Is Taiwan at War or Peace?



August 21, 1993


In a world of war, it is natural for the citizens of a country or the members of a distinct ethnic group to be suspicious of foreigners. Any assistance given to foreigners, even some that involves mutual benefit, can be dangerous. Thus, regulations that make it difficult for foreigners to visit, restrictions on where they can go, restrictions on employment, and discriminatory travel, employment, or business laws are to be expected and often desirable for practically everyone.


In a world of war and a world of peace, it is natural for anyone to oppose competition from workers and businesses who can offer a lower price or more desirable service. Many citizens and members of a distinct ethic group prefer restrictions and discriminatory treatment against foreigners in order to improve their employment or business prospects. However, whatever improvement they achieve in this way comes at the greater expense of buyers, who must pay higher prices than the competition would allow. Although such restrictions are good for some, they are bad for most. Moreover, if one country imposes restrictions, it may prompt some form of retaliatory restrictions and discrimination from other countries. It may create an environment in which the voters or officials in each country are more concerned about "fair treatment" than about overall gains from trade. It may even lead to war.

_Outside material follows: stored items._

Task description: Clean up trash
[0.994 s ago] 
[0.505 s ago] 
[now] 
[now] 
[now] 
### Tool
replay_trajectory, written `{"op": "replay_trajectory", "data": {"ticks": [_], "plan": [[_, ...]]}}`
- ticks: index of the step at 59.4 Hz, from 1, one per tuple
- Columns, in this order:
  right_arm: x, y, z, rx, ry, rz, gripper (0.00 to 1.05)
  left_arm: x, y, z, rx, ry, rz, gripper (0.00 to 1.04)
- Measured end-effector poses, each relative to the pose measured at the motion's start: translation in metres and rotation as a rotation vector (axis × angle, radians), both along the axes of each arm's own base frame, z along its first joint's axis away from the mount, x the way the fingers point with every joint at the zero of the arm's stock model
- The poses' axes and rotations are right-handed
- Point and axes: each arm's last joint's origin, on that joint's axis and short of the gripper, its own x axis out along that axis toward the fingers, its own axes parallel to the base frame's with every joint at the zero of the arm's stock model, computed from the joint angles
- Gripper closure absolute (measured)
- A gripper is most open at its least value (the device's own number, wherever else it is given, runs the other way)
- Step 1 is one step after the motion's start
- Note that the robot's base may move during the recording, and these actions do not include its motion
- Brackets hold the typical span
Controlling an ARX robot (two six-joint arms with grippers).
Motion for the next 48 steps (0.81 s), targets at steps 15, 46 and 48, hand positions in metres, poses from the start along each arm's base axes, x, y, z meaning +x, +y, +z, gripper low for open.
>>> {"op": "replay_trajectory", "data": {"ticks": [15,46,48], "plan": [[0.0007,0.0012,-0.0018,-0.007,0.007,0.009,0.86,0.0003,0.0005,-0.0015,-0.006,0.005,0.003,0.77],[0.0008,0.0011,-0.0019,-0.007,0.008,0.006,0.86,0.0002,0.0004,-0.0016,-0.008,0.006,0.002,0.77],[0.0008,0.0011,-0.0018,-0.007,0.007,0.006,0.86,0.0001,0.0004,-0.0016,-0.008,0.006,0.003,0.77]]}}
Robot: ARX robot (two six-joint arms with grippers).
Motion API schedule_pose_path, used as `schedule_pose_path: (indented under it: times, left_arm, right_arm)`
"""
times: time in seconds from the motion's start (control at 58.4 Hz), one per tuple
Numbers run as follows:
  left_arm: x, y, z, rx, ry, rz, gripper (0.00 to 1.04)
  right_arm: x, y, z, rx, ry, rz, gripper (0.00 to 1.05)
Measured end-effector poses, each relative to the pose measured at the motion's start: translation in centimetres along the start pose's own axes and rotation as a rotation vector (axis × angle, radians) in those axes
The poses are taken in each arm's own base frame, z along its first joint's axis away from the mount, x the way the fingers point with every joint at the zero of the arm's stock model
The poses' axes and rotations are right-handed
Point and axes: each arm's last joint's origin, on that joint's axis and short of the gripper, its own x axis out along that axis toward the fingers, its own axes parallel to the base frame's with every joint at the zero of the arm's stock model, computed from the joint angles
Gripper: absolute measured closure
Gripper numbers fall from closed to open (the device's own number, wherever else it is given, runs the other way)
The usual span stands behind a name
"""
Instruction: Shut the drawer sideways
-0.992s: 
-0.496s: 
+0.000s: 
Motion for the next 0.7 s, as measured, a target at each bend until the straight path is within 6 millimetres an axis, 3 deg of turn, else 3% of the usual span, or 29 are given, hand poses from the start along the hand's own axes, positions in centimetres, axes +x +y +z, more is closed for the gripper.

If Taiwan is at war, then it should keep its restrictions and discriminatory treatment of foreigners. If it is at peace, it should eliminate them. It should get rid of laws that discriminate against foreign workers, teachers, and businesses in order to bring the greatest benefit to its citizens and in order to join the international employment and business community. True, some less efficient Taiwan workers and producers will be hurt; but others will benefit. And the overall gains to the country, both in material terms and in world stature, will rise greatly.